Chuckie was reading about the death earlier that month of his friend, Levander Johnson, the Atlantic City lightweight who had lost his International Boxing Federation title in Las Vegas to Jesus Chavez and collapsed after absorbing a brutal beating with a blood clot on his brain. Levander, who was 35, died five days later, leaving a wife and four kids. He had 41 pro fights over a 16-year career, as well as more than 100 amateur fights before that.
Levander's father, Billy Johnson, is still one of Chuckie's corner men, and Chuckie had often sparred with Levander, despite their weight difference (bigger fighters often spar with smaller boxers to learn how to handle their speed).

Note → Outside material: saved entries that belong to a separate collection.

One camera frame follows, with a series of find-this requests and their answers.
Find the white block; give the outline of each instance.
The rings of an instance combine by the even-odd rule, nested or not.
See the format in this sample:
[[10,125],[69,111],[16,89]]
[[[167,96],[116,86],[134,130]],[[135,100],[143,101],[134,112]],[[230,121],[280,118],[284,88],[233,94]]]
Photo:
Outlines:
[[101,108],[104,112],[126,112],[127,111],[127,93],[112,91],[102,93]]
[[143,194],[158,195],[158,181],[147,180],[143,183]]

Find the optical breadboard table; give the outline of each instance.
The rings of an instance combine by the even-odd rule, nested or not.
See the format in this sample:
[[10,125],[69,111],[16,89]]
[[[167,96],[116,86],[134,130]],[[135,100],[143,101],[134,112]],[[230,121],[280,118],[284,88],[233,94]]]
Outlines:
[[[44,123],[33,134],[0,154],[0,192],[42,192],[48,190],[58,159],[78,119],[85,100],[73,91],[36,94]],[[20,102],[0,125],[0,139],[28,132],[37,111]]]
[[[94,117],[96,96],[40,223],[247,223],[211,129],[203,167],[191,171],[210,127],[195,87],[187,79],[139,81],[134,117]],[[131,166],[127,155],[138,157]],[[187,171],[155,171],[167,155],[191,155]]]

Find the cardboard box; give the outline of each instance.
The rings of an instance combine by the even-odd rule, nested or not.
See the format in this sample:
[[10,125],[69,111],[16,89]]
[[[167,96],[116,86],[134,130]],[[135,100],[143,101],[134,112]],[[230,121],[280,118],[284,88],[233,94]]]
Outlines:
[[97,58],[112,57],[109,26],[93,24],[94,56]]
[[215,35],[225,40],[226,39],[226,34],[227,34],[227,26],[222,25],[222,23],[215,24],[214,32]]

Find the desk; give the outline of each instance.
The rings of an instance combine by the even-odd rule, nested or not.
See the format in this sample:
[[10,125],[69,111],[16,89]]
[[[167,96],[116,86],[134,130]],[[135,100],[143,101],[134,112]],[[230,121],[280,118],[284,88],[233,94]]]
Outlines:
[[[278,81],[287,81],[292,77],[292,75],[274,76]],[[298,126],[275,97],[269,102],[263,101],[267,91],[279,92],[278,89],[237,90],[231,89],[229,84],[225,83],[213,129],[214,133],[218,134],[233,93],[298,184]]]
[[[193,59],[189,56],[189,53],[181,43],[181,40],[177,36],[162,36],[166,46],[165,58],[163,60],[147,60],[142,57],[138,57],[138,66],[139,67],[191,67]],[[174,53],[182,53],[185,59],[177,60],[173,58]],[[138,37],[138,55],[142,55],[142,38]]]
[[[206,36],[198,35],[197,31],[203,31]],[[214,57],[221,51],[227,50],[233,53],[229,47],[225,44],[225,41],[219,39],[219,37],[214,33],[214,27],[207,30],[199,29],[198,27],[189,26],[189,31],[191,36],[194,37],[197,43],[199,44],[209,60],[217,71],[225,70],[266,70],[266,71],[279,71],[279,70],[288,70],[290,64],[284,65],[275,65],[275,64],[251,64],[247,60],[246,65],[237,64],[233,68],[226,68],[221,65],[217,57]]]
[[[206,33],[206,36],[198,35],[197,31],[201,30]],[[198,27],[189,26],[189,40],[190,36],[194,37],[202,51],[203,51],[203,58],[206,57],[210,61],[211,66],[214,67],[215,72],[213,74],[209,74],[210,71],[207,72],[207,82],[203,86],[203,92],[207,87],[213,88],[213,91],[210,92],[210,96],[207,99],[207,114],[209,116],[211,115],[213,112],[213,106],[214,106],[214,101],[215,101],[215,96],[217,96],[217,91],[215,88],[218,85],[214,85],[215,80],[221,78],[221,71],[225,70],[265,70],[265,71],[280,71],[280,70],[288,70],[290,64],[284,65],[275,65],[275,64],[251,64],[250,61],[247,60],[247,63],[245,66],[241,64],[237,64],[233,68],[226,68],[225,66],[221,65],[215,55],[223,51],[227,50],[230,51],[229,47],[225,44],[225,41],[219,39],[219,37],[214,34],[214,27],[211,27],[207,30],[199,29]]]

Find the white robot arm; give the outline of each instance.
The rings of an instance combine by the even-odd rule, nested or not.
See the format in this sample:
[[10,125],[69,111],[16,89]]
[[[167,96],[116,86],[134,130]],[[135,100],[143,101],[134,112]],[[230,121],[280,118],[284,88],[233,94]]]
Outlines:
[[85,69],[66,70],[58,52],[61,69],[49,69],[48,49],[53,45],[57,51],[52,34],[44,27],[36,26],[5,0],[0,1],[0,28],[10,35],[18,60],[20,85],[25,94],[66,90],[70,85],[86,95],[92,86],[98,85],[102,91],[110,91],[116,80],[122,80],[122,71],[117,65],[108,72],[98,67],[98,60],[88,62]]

When Chuckie finished the article and dried his tears, he remembered a sparring session shortly before Levander's death. "I just hit him real light on the chin," Chuckie said, "and he went down. The punch was nothing."
The tipping point
Maybe, but all those fights and the countless sparring sessions in preparation had weakened Levander to the point that the Chavez fight was the tipping point. And so he died, another ring fatality.
Boxing isn't a contact sport or even a collision sport. It's a sport of avoiding but finally taking countless hard punches by opponents who are trained for nothing else but avoiding and delivering them. So deaths occur. But boxing can also be a sport of purity and beauty, and boxers are willing to take the ultimate risks to approach those levels, as well as the glory and financial rewards that come with them.
Paret: Ten days in a coma
Perhaps the most publicized ring death in boxing history was that of Benny "Kid" Paret, the Cuban welterweight who took 29 punches in a row and 18 shots in six seconds from the great Emile Griffith in the 12th round of their fight for Griffith's title in Madison Square Garden in 1962.
Paret died after ten days in a coma, and Griffith was never the same fighter afterward. I saw him fight Philly's ferocious left hook artist, Benny Briscoe, at the Spectrum later in his career, and Briscoe never got near Griffith, who boxed him inside and outside, left-handed, right-handed, and turned Briscoe— an accomplished pro at the height of Philadelphia's great middleweight era— every which way but loose. Yet for the whole ten rounds, I could sense that Emile Griffith was holding something back, never in full attack mode. It was enough to outbox Benny Briscoe, and he left it at that. In a moving 2005 documentary, Ring of Fire: The Emile Griffith Story, he said that every time he fought after the Paret fight, he saw the dead boxer's face before him.
At the weigh-in for the fatal fight, Paret called Griffith a maricon, which means "fag" or "faggot" in Spanish. The label alluded to Griffith's high-pitched voice and the fact that he worked as a milliner's assistant. To Hispanics of the time"“ and today"“ it's the ultimate insult in a macho culture, and traditional wisdom holds that Griffith's unstoppable barrage in the 12th round was spurred by the slur.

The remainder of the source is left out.